書店員がおすすめ この夏に読んでおくべき6冊

八重洲ブックセンター木内恒人さんのおすすめは「不格好経営」とUSJ本
八重洲ブックセンター木内恒人さんのおすすめは「不格好経営」とUSJ本

ビジネス街の書店をめぐりながらその時々のその街の売れ筋本をウオッチしていくシリーズ。今週はいつもと趣向を変えて定点観測している東京都心の3書店の書店員の方に夏休みに読んでおきたいビジネス・経済書をおすすめしてもらった。それぞれ2冊選んでもらったが、新刊にとらわれない本が並び、まとまった休みには少し読み応えのある本を読んでビジネス力を高めるのがいいようだ。

経営の現場をストーリーとして体感

八重洲ブックセンター本店2階フロア長の木内恒人さんがまずあげたのが南場智子『不格好経営』(日本経済新聞出版社)。言わずと知れたIT(情報技術)企業、ディー・エヌ・エー(DeNA)創業者で現在は会長を務める南場氏が「DeNAがどうやって生まれ、どうやって今のDeNAに育ったのか」を赤裸々に書き起こしたものだ。刊行は3年前、2013年の6月。いったん離れていた経営の第一線に復帰した直後に執筆された。

「これでもかと言うぐらいの失敗の連続で、そこを率直に語っていく人柄が魅力的」と木内さん。経営について自ら語った本はたいていが自慢話、成功物語に陥りがちだが、失敗や大失敗を繰り返しながら成長していく姿はどんな人でも共感を覚えやすい。そんな軌跡を通して経営とは何かを考えていけるのが本書の読みどころだという。

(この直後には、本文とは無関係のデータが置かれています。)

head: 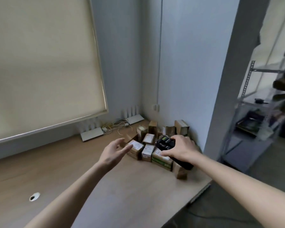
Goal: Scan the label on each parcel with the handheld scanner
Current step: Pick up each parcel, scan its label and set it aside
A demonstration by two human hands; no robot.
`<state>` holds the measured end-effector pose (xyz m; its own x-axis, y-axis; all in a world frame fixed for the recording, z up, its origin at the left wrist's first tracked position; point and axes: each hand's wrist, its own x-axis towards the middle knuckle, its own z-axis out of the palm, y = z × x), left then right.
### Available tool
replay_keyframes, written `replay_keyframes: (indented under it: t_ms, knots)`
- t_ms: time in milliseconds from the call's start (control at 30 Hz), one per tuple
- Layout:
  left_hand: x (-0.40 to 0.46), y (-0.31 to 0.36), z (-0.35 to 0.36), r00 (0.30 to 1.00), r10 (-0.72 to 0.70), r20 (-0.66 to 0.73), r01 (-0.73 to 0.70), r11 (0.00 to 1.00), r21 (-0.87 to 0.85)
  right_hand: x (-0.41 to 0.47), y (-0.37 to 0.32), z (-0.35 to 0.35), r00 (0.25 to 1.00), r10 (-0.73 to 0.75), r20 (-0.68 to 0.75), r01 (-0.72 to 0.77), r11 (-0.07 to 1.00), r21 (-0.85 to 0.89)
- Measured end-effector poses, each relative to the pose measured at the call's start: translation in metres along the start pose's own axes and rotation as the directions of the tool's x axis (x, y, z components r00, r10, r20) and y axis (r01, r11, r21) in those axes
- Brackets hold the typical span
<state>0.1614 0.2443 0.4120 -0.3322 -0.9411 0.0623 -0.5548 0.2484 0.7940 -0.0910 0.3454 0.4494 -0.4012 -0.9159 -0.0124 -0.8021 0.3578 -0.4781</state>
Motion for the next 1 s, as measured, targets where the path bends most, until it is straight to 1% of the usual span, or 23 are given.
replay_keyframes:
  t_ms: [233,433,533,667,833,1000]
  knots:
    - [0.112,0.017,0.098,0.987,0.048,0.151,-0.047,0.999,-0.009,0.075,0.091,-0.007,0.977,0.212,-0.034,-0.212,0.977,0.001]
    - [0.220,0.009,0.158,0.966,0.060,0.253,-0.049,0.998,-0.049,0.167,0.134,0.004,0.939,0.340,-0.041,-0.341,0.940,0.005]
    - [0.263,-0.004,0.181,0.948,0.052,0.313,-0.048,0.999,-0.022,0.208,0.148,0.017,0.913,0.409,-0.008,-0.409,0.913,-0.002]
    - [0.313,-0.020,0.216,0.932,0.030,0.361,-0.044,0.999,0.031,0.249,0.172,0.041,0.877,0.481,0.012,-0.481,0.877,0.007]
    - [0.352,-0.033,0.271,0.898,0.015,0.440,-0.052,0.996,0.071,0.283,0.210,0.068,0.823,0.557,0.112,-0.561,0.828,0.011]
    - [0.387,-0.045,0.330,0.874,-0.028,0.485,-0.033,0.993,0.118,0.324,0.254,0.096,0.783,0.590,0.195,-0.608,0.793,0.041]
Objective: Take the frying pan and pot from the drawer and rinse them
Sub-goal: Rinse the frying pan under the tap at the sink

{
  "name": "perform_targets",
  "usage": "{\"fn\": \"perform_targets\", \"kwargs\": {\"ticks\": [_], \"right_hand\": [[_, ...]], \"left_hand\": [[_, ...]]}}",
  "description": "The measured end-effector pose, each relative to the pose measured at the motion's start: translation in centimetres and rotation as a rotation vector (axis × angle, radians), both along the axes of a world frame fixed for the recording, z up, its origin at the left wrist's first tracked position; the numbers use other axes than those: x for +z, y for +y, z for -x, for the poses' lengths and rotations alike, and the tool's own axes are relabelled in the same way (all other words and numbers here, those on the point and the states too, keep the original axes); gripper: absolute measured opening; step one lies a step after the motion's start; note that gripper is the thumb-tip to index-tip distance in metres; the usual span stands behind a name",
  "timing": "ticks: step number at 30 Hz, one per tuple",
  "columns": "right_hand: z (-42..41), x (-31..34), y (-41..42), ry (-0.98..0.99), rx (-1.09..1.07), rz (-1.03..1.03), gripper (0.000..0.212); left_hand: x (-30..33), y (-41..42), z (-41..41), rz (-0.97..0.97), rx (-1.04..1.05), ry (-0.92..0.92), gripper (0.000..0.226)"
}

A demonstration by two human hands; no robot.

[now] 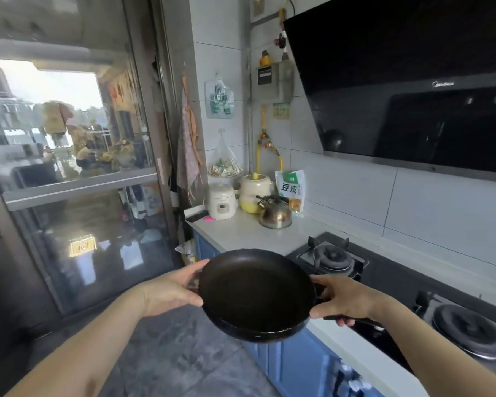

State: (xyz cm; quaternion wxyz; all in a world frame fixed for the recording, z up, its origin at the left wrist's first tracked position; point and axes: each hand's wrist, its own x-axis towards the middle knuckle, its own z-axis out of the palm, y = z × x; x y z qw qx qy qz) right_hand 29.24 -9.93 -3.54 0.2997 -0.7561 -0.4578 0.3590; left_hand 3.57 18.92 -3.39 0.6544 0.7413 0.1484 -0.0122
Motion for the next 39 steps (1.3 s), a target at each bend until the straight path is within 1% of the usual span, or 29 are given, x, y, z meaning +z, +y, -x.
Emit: {"fn": "perform_targets", "kwargs": {"ticks": [5, 9, 12, 14, 17, 21, 26, 28, 30, 35, 39], "right_hand": [[-9.1, -1.1, 5.6, -0.032, -0.044, 0.028, 0.074], [-15.7, -1.0, 10.8, -0.035, -0.05, 0.038, 0.065], [-20.0, -1.2, 15.0, -0.057, -0.045, 0.039, 0.065], [-22.4, -1.7, 17.5, -0.073, -0.046, 0.041, 0.066], [-25.2, -2.8, 20.9, -0.027, -0.059, 0.044, 0.067], [-28.7, -5.0, 25.0, -0.012, -0.113, 0.069, 0.073], [-32.1, -9.2, 29.8, -0.054, -0.198, 0.043, 0.075], [-32.9, -11.2, 31.5, -0.052, -0.251, 0.035, 0.081], [-33.5, -13.1, 33.0, -0.095, -0.313, 0.056, 0.088], [-34.3, -18.1, 35.7, -0.12, -0.48, 0.142, 0.098], [-34.8, -21.0, 36.5, -0.107, -0.549, 0.188, 0.101]], "left_hand": [[-1.8, 7.0, -10.0, -0.058, -0.055, 0.016, 0.091], [-2.2, 12.2, -17.0, -0.065, -0.066, 0.04, 0.09], [-2.9, 16.4, -21.3, -0.061, -0.059, 0.047, 0.091], [-3.5, 19.0, -23.6, -0.098, -0.048, 0.074, 0.095], [-4.7, 22.5, -26.7, -0.046, -0.052, 0.098, 0.096], [-6.7, 27.5, -31.4, -0.036, -0.108, 0.136, 0.098], [-10.2, 33.8, -37.4, -0.154, -0.204, 0.168, 0.099], [-11.6, 35.5, -39.4, -0.186, -0.248, 0.186, 0.098], [-13.1, 37.2, -41.3, -0.207, -0.283, 0.181, 0.096], [-17.6, 40.7, -45.8, -0.158, -0.356, 0.214, 0.102], [-20.3, 42.5, -48.0, -0.12, -0.411, 0.223, 0.11]]}}
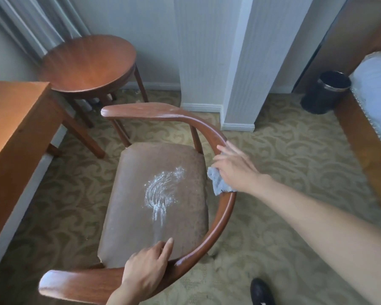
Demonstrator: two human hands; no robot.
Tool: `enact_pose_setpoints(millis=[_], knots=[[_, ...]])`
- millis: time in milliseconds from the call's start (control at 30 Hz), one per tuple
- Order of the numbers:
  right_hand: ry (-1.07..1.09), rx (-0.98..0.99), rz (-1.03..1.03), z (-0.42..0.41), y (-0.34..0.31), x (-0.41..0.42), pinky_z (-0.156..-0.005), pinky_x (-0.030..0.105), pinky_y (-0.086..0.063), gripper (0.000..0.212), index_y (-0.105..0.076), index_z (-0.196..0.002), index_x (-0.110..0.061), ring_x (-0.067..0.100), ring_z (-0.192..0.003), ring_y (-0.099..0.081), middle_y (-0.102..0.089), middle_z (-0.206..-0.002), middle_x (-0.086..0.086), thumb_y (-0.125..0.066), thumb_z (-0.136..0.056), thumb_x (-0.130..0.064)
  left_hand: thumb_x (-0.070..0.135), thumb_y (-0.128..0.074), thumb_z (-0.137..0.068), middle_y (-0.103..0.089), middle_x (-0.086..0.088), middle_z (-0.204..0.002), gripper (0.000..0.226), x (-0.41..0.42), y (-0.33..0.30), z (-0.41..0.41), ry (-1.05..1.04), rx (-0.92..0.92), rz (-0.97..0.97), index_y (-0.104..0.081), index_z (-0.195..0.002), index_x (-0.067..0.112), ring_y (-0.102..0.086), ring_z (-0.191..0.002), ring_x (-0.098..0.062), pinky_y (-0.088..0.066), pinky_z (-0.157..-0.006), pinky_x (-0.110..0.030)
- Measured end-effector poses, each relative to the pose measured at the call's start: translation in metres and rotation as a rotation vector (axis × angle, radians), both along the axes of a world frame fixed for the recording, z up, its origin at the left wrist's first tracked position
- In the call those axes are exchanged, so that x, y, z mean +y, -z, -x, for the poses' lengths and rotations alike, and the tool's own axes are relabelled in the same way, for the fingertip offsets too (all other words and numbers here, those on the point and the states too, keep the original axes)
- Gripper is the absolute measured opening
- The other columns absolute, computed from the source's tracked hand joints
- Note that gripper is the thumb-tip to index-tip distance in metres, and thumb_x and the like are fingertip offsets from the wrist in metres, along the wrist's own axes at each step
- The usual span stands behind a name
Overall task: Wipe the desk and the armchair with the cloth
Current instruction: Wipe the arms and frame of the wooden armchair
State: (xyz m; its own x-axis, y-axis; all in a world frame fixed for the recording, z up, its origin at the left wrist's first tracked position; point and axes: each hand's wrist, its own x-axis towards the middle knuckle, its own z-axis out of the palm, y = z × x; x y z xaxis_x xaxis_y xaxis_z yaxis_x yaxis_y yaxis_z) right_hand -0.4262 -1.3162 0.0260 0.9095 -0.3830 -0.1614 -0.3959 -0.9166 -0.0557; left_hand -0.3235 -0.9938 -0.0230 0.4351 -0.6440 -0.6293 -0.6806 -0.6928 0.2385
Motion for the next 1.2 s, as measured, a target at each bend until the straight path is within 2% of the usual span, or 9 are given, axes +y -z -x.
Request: enact_pose_setpoints(millis=[100, 200, 300, 500, 600, 700, 867, 1067, 1200], knots=[[-0.180, 0.126, 0.043, 0.011, 0.014, 0.020, -0.127, 0.041, 0.003, 0.035, -0.074, -0.117, -0.009, 0.027, -0.148, -0.036, -0.065, -0.137, 0.009, -0.048, -0.097, -0.021, 0.075, -0.020, -0.095, -0.074, 0.010, -0.110, 0.067, -0.012, 0.002, -0.008, -0.500, 0.274, 0.156, -0.065, -0.121, 0.032, -0.064, -0.115, -0.015, -0.042, -0.103, -0.038], [-0.278, 0.041, -0.025, 0.035, 0.015, 0.076, -0.114, 0.047, -0.041, 0.062, -0.081, -0.078, -0.003, 0.029, -0.101, -0.070, -0.077, -0.081, 0.014, -0.041, -0.090, -0.050, 0.073, -0.028, -0.088, -0.079, 0.003, -0.097, 0.075, -0.020, -0.006, -0.016, -0.802, 0.315, 0.421, -0.073, -0.109, 0.018, -0.069, -0.107, -0.017, -0.044, -0.087, -0.024], [-0.330, -0.058, -0.119, 0.042, 0.029, 0.140, -0.089, 0.036, -0.057, 0.053, -0.072, -0.063, -0.015, 0.023, -0.063, -0.068, -0.069, -0.059, 0.005, -0.044, -0.086, -0.052, 0.058, -0.029, -0.097, -0.079, 0.003, -0.093, 0.061, -0.017, -0.017, -0.016, -0.938, 0.234, 0.520, -0.074, -0.107, 0.017, -0.071, -0.103, -0.020, -0.043, -0.085, -0.022], [-0.393, 0.059, -0.144, 0.027, 0.043, 0.210, -0.056, 0.028, -0.045, 0.027, -0.065, -0.064, -0.023, 0.017, -0.052, -0.062, -0.062, -0.056, -0.002, -0.069, -0.073, -0.048, 0.062, -0.023, -0.094, -0.075, 0.020, -0.094, 0.056, -0.020, -0.011, 0.022, -0.830, 0.062, 0.466, -0.069, -0.103, 0.032, -0.067, -0.104, -0.012, -0.047, -0.101, -0.042], [-0.363, -0.100, -0.076, 0.033, 0.041, 0.159, -0.048, 0.027, -0.043, 0.034, -0.062, -0.056, -0.020, 0.018, -0.045, -0.061, -0.062, -0.049, 0.000, -0.055, -0.080, -0.043, 0.062, -0.012, -0.095, -0.073, 0.023, -0.100, 0.059, -0.040, 0.000, 0.043, -0.637, 0.020, 0.341, -0.063, -0.110, 0.036, -0.066, -0.107, -0.013, -0.048, -0.097, -0.040], [-0.334, -0.234, -0.065, 0.041, 0.021, 0.074, -0.052, 0.031, -0.045, 0.034, -0.059, -0.059, -0.021, 0.024, -0.053, -0.061, -0.063, -0.055, 0.002, -0.044, -0.084, -0.038, 0.070, 0.001, -0.087, -0.074, 0.015, -0.102, 0.071, -0.043, 0.009, 0.055, -0.494, -0.162, 0.213, -0.058, -0.105, 0.035, -0.069, -0.104, -0.018, -0.051, -0.091, -0.042], [-0.196, -0.087, -0.100, -0.006, 0.005, -0.047, -0.075, 0.033, -0.044, 0.041, -0.052, -0.064, -0.016, 0.019, -0.082, -0.053, -0.057, -0.075, -0.002, -0.028, -0.085, -0.041, 0.072, 0.001, -0.085, -0.074, 0.016, -0.097, 0.070, -0.041, 0.017, 0.055, -0.478, -0.171, 0.163, -0.057, -0.104, 0.037, -0.070, -0.103, -0.016, -0.053, -0.089, -0.042], [-0.105, -0.071, -0.059, -0.016, 0.020, -0.022, -0.121, 0.030, -0.023, 0.042, -0.075, -0.074, -0.021, 0.021, -0.129, -0.048, -0.068, -0.104, 0.005, -0.038, -0.089, -0.037, 0.073, -0.004, -0.079, -0.074, 0.013, -0.099, 0.075, -0.062, 0.014, 0.050, -0.580, -0.067, 0.129, -0.064, -0.100, 0.032, -0.067, -0.104, -0.020, -0.051, -0.093, -0.041], [-0.131, -0.093, -0.056, 0.004, 0.006, 0.007, -0.117, 0.033, -0.027, 0.046, -0.078, -0.085, -0.014, 0.022, -0.111, -0.055, -0.070, -0.092, 0.005, -0.038, -0.091, -0.036, 0.062, -0.013, -0.088, -0.074, 0.008, -0.099, 0.062, -0.122, -0.002, 0.060, -0.621, -0.047, 0.292, -0.064, -0.097, 0.027, -0.067, -0.100, -0.025, -0.053, -0.090, -0.044]])
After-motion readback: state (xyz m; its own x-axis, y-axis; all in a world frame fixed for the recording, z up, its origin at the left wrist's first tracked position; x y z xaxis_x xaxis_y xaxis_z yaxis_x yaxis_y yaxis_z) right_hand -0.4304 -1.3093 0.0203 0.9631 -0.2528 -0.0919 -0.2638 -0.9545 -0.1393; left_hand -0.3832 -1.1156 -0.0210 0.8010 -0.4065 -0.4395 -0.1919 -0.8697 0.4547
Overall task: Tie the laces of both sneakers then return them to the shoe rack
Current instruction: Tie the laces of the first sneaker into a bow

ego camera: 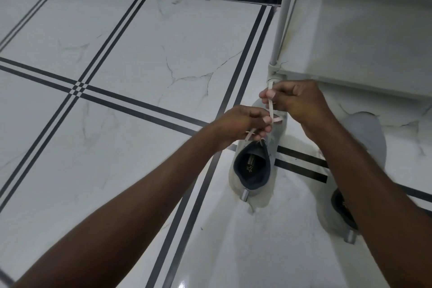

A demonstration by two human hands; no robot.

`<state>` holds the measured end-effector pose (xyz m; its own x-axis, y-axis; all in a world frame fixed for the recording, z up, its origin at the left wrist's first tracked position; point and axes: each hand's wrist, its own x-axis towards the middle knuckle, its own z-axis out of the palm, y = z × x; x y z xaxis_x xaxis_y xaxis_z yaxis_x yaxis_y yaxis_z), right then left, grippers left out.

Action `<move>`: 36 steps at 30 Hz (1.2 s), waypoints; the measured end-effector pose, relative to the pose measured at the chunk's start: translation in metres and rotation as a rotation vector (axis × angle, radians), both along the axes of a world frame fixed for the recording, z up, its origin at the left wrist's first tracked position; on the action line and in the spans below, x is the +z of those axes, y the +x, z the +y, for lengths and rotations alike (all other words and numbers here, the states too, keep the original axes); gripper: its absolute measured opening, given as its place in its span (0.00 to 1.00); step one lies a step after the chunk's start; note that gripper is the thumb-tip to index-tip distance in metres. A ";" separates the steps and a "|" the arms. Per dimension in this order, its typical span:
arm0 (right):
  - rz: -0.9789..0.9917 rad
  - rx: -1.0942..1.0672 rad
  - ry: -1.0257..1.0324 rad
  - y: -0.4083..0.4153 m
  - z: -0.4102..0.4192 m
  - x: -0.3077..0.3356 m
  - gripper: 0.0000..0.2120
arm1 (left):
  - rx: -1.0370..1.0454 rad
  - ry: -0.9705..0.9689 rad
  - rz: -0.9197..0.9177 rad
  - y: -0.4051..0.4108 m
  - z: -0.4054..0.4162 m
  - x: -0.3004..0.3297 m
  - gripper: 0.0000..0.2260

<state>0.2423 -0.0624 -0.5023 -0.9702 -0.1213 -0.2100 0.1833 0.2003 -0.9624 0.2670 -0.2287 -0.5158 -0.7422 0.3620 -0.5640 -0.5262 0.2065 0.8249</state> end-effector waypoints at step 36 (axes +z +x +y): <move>0.134 -0.565 0.775 0.067 0.046 -0.053 0.13 | 0.632 -0.390 -0.245 0.037 -0.060 -0.054 0.12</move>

もう1冊は森岡毅『USJのジェットコースターはなぜ後ろ向きに走ったのか?』(角川文庫)。大阪市のテーマパーク、ユニバーサル・スタジオ・ジャパン(USJ)のV字回復を指揮した運営会社ユー・エス・ジェイのチーフ・マーケティング・オフィサー(CMO)の著書だ。本書の親本は2014年2月の刊行だが、この4月に文庫版が出た。「大きな投資ができないが崖っぷちの状態から、いかにアイデアを繰り出して業績を回復していったかというストーリーを楽しみながら、アイデアマンでなくてもロジカルに画期的なアイデアを生み出す方法論が学べる」と木内さんは推薦の弁を述べる。

心や思考を磨こう

リブロ汐留シオサイト店の大城優樹さん

リブロ汐留シオサイト店店長の大城優樹さんがすすめるのはアンドレ・クリストフ『はじめてのマインドフルネス』(紀伊国屋書店)。著者はフランスの精神科医。米国のグーグルやインテルが企業研修に取り入れているという心を整える手法「マインドフルネス」のトレーニング法を丁寧につづった1冊だ。「今、ここ」に意識を集中することで集中力や創造性を高め、ストレスを軽減するマインドトレーニングで、本書は26枚の名画を使ってのトレーニングを紹介している。「心を豊かにするトレーニングをしっかり体感できる内容。休みの間に心の垢(あか)を落とし、気持ちをリフレッシュするのにちょうどいいのでは」と大城さんは言う。